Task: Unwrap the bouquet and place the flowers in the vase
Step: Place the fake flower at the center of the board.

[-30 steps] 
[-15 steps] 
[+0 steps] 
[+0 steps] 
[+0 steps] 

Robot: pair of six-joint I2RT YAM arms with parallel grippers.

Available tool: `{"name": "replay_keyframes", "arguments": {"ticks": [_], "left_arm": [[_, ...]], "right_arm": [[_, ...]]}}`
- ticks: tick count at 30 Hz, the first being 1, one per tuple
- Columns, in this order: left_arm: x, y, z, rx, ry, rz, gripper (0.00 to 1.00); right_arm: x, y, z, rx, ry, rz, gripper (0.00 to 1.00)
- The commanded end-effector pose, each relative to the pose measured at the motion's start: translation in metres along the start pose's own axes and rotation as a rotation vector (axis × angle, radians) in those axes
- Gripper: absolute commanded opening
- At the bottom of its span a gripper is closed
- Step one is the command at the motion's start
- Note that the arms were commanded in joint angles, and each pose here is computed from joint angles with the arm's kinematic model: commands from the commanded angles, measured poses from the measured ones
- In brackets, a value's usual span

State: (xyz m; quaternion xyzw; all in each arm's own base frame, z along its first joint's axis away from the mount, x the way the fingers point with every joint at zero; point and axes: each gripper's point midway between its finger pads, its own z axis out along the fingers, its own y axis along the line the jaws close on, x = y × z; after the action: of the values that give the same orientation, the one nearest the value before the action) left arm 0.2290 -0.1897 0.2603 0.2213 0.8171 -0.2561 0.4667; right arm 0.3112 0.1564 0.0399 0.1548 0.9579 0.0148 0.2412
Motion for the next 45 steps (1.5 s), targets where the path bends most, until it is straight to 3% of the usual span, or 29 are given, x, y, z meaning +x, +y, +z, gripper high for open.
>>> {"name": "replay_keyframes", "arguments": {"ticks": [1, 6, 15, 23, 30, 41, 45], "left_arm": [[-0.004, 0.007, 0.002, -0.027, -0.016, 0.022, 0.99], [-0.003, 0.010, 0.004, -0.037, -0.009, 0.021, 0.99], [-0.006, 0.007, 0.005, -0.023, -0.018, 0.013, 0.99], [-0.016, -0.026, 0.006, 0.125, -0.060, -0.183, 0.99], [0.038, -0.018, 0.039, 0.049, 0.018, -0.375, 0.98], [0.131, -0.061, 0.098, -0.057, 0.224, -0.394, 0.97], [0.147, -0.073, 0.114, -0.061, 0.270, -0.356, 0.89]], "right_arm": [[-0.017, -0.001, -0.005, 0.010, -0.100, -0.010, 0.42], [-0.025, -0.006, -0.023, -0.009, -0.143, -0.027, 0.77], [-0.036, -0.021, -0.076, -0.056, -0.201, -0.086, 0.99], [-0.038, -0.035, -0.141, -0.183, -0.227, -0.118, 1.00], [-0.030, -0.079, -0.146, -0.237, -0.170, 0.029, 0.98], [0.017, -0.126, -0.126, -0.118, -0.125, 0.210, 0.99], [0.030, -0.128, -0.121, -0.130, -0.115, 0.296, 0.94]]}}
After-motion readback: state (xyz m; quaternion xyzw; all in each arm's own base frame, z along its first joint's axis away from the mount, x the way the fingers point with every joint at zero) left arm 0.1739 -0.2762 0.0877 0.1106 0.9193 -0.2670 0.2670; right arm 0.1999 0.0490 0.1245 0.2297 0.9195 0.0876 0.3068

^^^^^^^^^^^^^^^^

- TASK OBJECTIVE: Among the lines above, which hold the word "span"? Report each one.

- ANSWER SPACE:
- At the bottom of its span a gripper is closed
- In brackets, a value's usual span
Motion for the next 45 steps (1.5 s), targets where the path bends most, until it is straight to 3% of the usual span, or 29 are given, x, y, z meaning +x, +y, +z, gripper high for open.

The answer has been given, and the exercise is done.